TASK ITEM ▸ Output the listing below verbatim, but drop the images.

RAW DATA ▸
-------------------------
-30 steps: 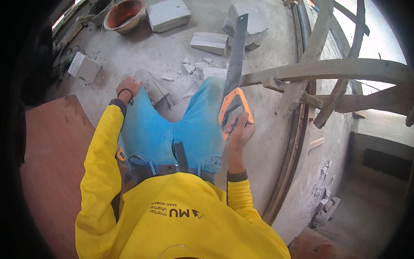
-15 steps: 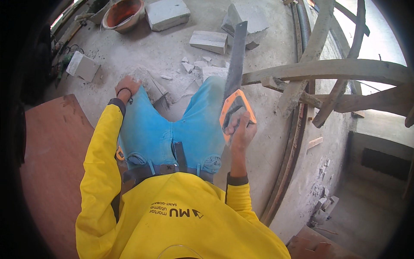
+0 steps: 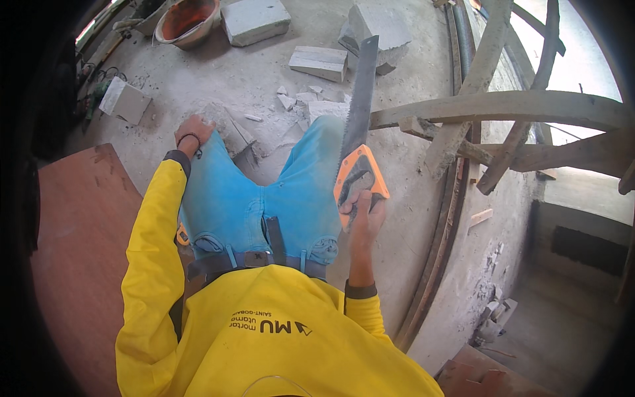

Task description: The person uses a hand saw to cut a rectangular stone block placed on the floor. They hold the block with one hand and saw back and forth with the other, producing dust and small fragments.

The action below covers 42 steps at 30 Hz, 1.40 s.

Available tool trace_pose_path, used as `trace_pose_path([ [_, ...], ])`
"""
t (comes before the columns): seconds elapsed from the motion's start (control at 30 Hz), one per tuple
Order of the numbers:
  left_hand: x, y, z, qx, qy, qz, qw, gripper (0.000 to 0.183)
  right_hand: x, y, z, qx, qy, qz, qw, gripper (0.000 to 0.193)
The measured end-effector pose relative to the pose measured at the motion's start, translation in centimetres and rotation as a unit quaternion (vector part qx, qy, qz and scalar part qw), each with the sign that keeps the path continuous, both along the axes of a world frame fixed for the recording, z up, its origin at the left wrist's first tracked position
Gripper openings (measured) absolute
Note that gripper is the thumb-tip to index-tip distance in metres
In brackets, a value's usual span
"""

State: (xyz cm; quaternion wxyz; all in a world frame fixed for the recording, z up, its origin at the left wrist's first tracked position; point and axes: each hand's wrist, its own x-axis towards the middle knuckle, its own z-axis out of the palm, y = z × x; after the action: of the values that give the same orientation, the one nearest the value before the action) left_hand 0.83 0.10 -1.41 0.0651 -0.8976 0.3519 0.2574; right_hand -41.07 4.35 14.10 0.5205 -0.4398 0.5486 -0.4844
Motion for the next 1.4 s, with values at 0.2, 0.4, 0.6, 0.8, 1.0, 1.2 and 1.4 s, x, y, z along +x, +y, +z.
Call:
trace_pose_path([
  [0.2, -0.1, 0.0, 0.3, -0.006, 0.003, 0.002, 1.000, 0.056, -0.3, 0.6, -0.8, -0.008, -0.036, -0.013, 0.999, 0.029],
  [0.4, -0.2, 0.1, 0.4, -0.004, -0.001, 0.000, 1.000, 0.055, -1.0, 2.3, -1.6, -0.002, -0.033, -0.038, 0.999, 0.038],
  [0.6, -0.2, 0.0, 0.2, -0.007, -0.002, -0.006, 1.000, 0.057, -1.3, 3.3, -1.9, -0.009, -0.004, -0.037, 0.999, 0.034],
  [0.8, 0.2, 0.3, 0.0, -0.020, 0.002, -0.001, 1.000, 0.059, 0.5, 1.3, -1.3, -0.014, -0.047, -0.047, 0.998, 0.030],
  [1.0, 0.1, 0.2, 0.2, -0.016, 0.001, 0.005, 1.000, 0.056, 0.8, 0.5, -0.7, -0.013, -0.042, -0.051, 0.998, 0.029],
  [1.2, 0.1, 0.2, 0.2, -0.015, -0.002, 0.005, 1.000, 0.055, 0.6, 0.6, -1.1, -0.022, -0.044, -0.051, 0.997, 0.030],
  [1.4, 0.0, 0.2, -0.2, -0.015, -0.011, -0.001, 1.000, 0.055, -0.3, 1.9, -2.7, -0.052, -0.021, -0.030, 0.998, 0.031],
])
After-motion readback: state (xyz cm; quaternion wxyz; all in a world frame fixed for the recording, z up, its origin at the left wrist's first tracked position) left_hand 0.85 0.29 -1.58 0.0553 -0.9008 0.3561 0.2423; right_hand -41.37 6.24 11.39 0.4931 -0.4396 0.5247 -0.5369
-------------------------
COMPLETED EXERCISE ▸
-30 steps: 
-15 steps: 
+0 steps: 

Task description: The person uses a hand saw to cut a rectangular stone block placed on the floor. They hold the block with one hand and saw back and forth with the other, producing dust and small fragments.

The action below covers 42 steps at 30 Hz, 1.40 s.

Available tool trace_pose_path, used as `trace_pose_path([ [_, ...], ])`
"""
t (comes before the columns): seconds elapsed from the motion's start (control at 30 Hz), one per tuple
Order of the numbers:
  left_hand: x, y, z, qx, qy, qz, qw, gripper (0.000 to 0.183)
  right_hand: x, y, z, qx, qy, qz, qw, gripper (0.000 to 0.193)
The measured end-effector pose relative to the pose measured at the motion's start, translation in centimetres and rotation as a unit quaternion (vector part qx, qy, qz and scalar part qw), each with the sign that keeps the path continuous, both along the axes of a world frame fixed for the recording, z up, its origin at the left wrist's first tracked position
Gripper openings (measured) absolute
Note that gripper is the thumb-tip to index-tip distance in metres
In brackets, a value's usual span
"""

State: (xyz cm; quaternion wxyz; all in a world frame fixed for the recording, z up, its origin at the left wrist's first tracked position; point and axes: each hand's wrist, its own x-axis towards the middle knuckle, its own z-axis out of the palm, y = z × x; after the action: of the values that give the same orientation, the one nearest the value before the action) left_hand 0.83 0.10 -1.41 0.0651 -0.8976 0.3519 0.2574; right_hand -41.07 4.35 14.10 0.5205 -0.4398 0.5486 -0.4844
Motion for the next 1.4 s, with values at 0.2, 0.4, 0.6, 0.8, 1.0, 1.2 and 1.4 s, x, y, z along +x, +y, +z.
Call:
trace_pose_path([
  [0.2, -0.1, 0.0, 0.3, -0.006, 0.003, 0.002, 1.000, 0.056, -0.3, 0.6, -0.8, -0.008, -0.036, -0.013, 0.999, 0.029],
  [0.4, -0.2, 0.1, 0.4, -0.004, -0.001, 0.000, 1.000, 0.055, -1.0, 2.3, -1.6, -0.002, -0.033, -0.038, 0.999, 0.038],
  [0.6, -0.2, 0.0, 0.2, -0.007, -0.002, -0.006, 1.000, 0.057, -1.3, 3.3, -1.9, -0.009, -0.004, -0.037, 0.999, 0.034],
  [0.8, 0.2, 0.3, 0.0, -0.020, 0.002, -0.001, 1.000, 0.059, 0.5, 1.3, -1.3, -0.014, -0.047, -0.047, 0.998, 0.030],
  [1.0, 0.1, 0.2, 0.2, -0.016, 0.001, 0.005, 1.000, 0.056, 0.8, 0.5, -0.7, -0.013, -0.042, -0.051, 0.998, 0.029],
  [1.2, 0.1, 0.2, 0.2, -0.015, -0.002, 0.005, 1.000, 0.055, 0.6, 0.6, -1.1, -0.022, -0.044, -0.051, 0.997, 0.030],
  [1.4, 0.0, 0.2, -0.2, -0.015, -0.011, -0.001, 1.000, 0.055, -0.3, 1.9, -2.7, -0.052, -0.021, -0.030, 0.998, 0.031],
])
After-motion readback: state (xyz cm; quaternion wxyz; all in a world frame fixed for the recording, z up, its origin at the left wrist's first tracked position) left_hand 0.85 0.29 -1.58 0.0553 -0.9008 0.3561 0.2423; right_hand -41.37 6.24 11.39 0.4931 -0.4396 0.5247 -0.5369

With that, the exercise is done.